Bhubaneswar: Following Tamil Nadu, Odisha Government strongly opposed certain provisions made in the draft Indian Port Bill and demanded modification.
Commerce & Transport Minister Padmanabha Behera has written a letter to Union Minister for Ports, Shipping & Waterways, Mansukh Mandaviya on Tuesday.
The Ministry of Ports, Shipping and Waterways (MoPSW) has circulated the Indian Ports Bill, 2021 to the concerned States including Odisha. The proposed Bill will supersede the Indian Ports Act, 1908.
After going through the draft Bill, Mr.Behera said, “My State is in the process of constituting ‘The Odisha State Maritime Board’. The Bill for it is now with the Ministry of Home Affairs, now awaiting the assent of the President of India, after being passed by the Odisha Legislative Assembly in February.2021.”
However, there is no provision in the Indian Ports Bill, 2021 to include a State Maritime Board which is constituted at a later date by a State enactment.
Therefore, Mr.Behera demanded to make a provision in the proposed Bill for inclusion of the State Maritime Board.
At present, the authority to make regulations for non-major ports for most subjects is the State Maritime Boards/ State Governments of coastal States. The Union Government through Maritime States Development Council (MSDC) seeks to appropriate this authority of the State through the proposed Bill. Therefore, the State has strongly objected to this provision.
“We object to this proposed appropriation of State authority by the Union Government. The proposed provision instead of making India a strong maritime nation, through its centralization of authority, will stunt the growth of port-led development in the nation. Also, this proposal is against the very spirit of cooperative federalism and empowerment of States,” the Minister said in his letter.
The MSDC has been in existence as a notified advisory body since 1997, focusing on integrated planning and development of ports and inland waterways. The draft Bill proposes to give it a statutory status, he pointed out.

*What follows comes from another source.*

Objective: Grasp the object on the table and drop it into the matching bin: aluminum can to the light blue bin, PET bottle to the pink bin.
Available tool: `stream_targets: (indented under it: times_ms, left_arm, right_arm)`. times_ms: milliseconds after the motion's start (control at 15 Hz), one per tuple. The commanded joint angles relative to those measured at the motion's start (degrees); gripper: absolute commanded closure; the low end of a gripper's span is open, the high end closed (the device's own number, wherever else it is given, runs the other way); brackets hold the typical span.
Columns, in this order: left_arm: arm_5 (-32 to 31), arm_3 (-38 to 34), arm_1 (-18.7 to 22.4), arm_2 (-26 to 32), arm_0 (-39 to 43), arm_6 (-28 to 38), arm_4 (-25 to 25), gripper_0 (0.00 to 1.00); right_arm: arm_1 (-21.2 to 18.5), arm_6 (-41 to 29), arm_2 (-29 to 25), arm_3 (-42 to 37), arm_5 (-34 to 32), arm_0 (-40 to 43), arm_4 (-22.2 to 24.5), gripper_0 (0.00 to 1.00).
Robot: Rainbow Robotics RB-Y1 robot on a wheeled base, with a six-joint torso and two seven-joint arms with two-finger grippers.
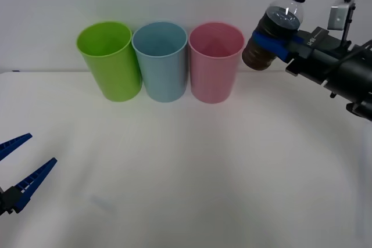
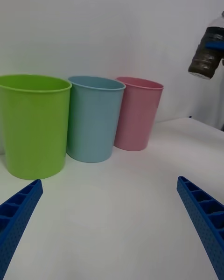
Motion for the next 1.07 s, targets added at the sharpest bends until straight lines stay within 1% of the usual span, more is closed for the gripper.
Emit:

Welcoming this step, Mr.Behera said MSDC should only comprise Ministers of coastal States and Union Minister for PSW similar to that of GST council. The concerned officials of the Union Government and coastal State Governments may be made invitees to MSDC.
Objecting to the draft Bill that mandates centralization of many routine functions to MSDC like conducting enquiry, deciding tariff structure etc, he said, “This will be very limiting and less efficient.” MSDC’s role should continue to be recommendatory and advisory as before, he suggested.
The State Government has welcomed the inclusion of matters relating to safety and security of ports, prevention and containment of pollution of ports, compliances with the country’s obligation under the maritime treaties and international instruments in the draft Bill.
Mr.Behera further requested the Union Minister to hold proper deliberations with stake holding States to bring in more effectiveness to this important legislation, which can make India a true powerhouse amongst the maritime nations of the world.
“In view of the above, I would request your personal intervention in the matter so that the draft Bill is modified to address the concern of the coastal States,” he wrote, saying detailed clause wise response is being sent by our State in near future.